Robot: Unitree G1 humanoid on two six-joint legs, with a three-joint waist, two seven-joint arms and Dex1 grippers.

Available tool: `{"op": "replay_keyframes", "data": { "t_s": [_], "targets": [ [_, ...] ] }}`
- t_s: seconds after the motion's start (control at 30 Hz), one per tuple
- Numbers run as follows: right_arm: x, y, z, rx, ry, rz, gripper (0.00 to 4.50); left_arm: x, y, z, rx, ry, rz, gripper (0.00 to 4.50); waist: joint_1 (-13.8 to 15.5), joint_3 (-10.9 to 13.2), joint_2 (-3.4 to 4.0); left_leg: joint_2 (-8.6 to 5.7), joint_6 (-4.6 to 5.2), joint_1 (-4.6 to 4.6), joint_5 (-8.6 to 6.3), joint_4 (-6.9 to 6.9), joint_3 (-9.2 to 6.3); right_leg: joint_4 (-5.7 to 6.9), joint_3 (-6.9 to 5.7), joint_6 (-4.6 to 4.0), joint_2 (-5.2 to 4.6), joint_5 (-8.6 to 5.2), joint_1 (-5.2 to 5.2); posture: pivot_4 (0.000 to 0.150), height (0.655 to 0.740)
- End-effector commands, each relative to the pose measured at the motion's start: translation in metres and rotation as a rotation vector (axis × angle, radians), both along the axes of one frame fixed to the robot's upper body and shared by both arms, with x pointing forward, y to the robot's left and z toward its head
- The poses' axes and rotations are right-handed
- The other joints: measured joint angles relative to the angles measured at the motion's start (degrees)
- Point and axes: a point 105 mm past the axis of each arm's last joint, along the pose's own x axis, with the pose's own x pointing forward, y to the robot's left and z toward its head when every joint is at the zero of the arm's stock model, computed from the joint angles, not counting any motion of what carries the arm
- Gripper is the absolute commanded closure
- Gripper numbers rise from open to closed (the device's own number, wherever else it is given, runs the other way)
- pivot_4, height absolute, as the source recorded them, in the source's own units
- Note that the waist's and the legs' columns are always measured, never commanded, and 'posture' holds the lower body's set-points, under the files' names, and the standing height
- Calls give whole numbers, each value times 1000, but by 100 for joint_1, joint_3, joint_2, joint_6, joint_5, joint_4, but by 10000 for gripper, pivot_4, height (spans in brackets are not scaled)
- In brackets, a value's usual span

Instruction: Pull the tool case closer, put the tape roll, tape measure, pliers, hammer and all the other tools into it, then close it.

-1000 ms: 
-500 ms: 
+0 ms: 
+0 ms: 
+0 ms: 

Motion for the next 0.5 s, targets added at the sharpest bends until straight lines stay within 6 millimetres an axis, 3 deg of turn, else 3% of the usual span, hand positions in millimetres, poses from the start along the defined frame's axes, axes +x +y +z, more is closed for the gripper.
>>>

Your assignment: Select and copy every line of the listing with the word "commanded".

Output for this exercise:
- Gripper is the absolute commanded closure
- Note that the waist's and the legs' columns are always measured, never commanded, and 'posture' holds the lower body's set-points, under the files' names, and the standing height

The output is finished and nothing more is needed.